Publication Name: PESA's Eastern Australasian Basin Symposium II
Authors: G.W. O'Brien, P.R. Tingate, J.E. Blevin, C.J. Boreham, A. Mitchell, C. Calver and A. Williams
Date Published: December 2004
Number of Pages: 35
Reference Type: Book Section
Abstract:
A study of the Sorell Basin, and especially the Strahan Sub-basin, on the west Tasmanian margin, has revealed the presence of an active hydrocarbon generation, migration, leakage and seepage system. Source rock mapping, combined with 2D basin modelling, has shown that a newly interpreted Cretaceous source rock system has been sufficiently mature to expel hydrocarbons over much of the Strahan Sub-basin since the Early Tertiary. In contrast, a previously identified shallower, high-quality, oil-prone Maastrichtian source interval is immature to only marginally mature and is hence unlikely to have contributed significantly to hydrocarbon inventories over most of this region. Hydrocarbon leakage indicators such as gas chimneys are distributed preferentially along northwest- and N-NW-trending fault arrays and are focussed up-dip from areas where the deeper Cretaceous source system is thermally mature. The distribution of the gas chimneys, when combined with observations on the direction of the regional stress field and simple PVT considerations, indicates that the fault seal integrity of traps with bounding faults which trend northwest or north-northwest is probably low, and that the deeper Cretaceous source rock is probably more gas-prone than the Maastrichtian source horizon. Northeast to east-west trending fault blocks will probably have higher fault seal integrity, but if such targets cannot beidentified, NNW-trending faulted traps with shallower-dipping bounding faults, or stratigraphic traps, represent more attractive targets.

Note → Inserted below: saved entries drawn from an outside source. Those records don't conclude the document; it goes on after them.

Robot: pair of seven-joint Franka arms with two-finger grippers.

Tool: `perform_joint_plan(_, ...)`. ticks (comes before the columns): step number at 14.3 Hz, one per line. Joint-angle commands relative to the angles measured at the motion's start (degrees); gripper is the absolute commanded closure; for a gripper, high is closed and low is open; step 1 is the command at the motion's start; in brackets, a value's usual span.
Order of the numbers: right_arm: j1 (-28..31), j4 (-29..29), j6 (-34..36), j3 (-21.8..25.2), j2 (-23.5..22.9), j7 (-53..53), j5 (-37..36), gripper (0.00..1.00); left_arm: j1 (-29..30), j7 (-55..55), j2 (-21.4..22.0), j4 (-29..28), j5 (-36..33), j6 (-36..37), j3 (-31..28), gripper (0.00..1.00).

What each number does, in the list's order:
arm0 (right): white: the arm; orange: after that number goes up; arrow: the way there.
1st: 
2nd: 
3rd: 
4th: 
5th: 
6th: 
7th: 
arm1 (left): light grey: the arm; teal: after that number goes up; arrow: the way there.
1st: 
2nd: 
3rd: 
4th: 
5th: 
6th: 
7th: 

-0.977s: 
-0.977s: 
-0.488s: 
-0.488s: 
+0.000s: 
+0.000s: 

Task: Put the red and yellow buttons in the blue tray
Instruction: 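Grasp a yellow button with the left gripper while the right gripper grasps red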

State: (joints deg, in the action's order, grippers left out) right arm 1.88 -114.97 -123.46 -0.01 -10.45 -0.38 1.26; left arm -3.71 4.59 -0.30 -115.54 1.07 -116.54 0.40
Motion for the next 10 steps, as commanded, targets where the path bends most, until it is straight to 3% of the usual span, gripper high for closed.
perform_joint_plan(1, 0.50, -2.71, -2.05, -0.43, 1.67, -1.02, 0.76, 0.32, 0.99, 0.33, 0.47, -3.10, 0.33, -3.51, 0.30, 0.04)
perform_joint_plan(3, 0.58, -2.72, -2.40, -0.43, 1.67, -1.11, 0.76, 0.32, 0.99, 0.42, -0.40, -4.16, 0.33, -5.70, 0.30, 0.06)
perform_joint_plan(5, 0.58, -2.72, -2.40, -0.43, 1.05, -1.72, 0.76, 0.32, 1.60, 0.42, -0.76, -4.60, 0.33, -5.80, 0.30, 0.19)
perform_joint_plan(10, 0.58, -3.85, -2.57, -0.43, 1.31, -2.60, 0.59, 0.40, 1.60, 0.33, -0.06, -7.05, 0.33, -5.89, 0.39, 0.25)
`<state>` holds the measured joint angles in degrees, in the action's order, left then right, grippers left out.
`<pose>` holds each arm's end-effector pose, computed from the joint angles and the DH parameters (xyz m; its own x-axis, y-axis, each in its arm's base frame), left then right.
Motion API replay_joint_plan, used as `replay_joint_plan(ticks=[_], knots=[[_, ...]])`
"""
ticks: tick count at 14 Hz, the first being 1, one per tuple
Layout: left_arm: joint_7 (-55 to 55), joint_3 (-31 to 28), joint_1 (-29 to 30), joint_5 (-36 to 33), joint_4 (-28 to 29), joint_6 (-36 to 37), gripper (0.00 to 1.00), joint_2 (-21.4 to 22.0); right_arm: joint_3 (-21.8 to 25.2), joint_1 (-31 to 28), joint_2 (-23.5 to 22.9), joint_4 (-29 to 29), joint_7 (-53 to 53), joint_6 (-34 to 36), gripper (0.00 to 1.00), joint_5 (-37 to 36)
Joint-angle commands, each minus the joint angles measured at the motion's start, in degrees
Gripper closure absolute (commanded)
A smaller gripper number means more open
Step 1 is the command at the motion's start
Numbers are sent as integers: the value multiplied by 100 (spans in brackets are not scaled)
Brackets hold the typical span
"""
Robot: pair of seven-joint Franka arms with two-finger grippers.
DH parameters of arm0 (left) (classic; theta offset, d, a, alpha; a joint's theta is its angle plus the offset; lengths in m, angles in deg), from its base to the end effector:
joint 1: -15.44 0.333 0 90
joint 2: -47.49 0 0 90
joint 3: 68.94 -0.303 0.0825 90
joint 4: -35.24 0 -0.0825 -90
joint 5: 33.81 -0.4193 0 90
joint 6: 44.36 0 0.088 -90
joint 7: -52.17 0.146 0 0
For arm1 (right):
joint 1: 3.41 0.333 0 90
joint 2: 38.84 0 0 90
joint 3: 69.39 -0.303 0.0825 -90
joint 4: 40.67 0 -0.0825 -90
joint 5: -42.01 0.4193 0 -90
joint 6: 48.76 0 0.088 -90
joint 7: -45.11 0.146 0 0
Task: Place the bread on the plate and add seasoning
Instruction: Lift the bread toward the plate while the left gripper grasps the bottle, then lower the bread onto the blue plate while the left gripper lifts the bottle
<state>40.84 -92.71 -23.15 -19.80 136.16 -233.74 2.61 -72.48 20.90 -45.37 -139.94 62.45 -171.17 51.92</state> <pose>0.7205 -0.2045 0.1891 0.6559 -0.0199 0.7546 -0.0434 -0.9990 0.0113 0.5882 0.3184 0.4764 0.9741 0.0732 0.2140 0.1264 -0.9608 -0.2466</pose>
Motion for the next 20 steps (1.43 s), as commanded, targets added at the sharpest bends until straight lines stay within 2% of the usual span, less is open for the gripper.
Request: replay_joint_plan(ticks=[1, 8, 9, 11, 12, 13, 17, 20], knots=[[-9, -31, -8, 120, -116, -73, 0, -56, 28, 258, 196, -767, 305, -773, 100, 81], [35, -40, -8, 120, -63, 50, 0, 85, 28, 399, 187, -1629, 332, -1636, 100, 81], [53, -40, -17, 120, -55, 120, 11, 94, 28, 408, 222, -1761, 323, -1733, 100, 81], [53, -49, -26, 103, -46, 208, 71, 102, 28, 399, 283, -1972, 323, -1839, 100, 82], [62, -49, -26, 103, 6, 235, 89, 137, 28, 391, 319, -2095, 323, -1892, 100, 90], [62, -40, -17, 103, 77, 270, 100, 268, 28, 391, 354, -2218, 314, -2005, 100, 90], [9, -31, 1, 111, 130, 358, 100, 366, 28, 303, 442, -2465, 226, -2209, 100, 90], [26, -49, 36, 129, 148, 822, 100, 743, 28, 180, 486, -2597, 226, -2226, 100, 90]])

Apparently active seepage was identified at several locations, with high seismic amplitudes at seafloor being present directly above prominent chimneys; these high amplitudes are probably related to the presence of anomalously dense authigenic carbonates, which formed as a result of hydrocarbon oxidation. These observations, when combined with the reported occurrence of thermogenic hydrocarbons within seafloor sediments in the area, indicate that active hydrocarbon seepage is occurring. It is, however, presently impossible to determine whether the seeping hydrocarbons were produced from an oil-, condensate- or gas-prone source. Establishing this would significantly improve our understanding of the prospectivity of the west Tasmanian margin.